Integrated care: meaning, logic, applications, and implications – a discussion paper

Dennis L Kodner 1, Cor Spreeuwenberg 2
PMCID: PMC1480401  PMID: 16896389

Abstract

Integrated care is a burgeoning field. As is often the case in new areas of inquiry and action, conceptual clarification is demanded. Without such attention, it would be difficult to advance theory and practice in this increasingly important professional arena. In the following discussion paper, the authors explore the intellectual territory of integrated care, and underscore the need for a patient-centric imperative and meaning. They also examine the practical applications and implications arising from their views. The intention is to stimulate fruitful dialogue and debate about what ‘integrated care’ could and should be.
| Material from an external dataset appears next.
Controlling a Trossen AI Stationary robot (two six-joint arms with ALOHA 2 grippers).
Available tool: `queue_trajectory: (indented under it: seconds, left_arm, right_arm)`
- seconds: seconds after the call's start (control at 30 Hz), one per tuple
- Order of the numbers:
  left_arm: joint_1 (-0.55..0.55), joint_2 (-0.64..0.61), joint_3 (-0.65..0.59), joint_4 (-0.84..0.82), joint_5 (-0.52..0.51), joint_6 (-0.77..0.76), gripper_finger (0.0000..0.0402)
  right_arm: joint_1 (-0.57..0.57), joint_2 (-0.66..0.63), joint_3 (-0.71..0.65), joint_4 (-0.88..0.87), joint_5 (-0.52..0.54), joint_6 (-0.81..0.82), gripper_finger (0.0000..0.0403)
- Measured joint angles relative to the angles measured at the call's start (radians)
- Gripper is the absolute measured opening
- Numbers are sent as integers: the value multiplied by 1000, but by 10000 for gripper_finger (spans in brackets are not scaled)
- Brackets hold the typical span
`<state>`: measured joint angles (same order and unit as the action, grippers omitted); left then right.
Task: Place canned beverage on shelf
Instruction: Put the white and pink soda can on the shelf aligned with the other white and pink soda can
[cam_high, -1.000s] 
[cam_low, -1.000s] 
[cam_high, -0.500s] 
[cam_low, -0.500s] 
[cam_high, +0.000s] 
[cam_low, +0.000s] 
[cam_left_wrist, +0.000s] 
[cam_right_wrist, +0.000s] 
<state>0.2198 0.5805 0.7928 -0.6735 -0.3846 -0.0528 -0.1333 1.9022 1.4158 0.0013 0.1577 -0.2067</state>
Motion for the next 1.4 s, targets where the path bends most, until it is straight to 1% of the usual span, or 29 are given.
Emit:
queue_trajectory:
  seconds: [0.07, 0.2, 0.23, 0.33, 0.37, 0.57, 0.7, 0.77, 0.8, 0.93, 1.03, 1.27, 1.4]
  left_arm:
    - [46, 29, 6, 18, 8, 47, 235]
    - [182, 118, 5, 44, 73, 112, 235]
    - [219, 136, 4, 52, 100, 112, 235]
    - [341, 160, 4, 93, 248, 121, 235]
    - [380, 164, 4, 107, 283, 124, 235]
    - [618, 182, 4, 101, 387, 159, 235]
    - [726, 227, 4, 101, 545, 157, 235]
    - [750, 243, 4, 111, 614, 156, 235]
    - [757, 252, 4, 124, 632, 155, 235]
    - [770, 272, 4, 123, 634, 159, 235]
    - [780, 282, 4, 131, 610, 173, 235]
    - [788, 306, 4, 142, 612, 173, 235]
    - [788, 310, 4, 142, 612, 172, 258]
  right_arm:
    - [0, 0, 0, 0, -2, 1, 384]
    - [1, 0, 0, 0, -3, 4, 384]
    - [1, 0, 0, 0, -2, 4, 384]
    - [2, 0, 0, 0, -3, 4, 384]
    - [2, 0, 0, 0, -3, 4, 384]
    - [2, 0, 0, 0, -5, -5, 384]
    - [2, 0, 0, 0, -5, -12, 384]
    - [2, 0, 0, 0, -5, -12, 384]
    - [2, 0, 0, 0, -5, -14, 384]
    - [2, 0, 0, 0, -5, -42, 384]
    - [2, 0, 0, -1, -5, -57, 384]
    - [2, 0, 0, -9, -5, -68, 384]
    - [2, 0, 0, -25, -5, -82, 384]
Keywords: integrated care, chronic illness, concepts, terminology

Introduction

Integrated care has become an international health care buzzword. It is attracting considerable attention in North America, Europe and elsewhere as an important framework to develop better and more cost-effective health systems. The goal of the International Journal of Integrated Care is to encourage scholarly inquiry in this new field. But, have we defined ‘integrated care' well enough to help the community of academicians, scientists, policy analysts and practitioners to understand this concept, and guide the search for solid evidence and lessons?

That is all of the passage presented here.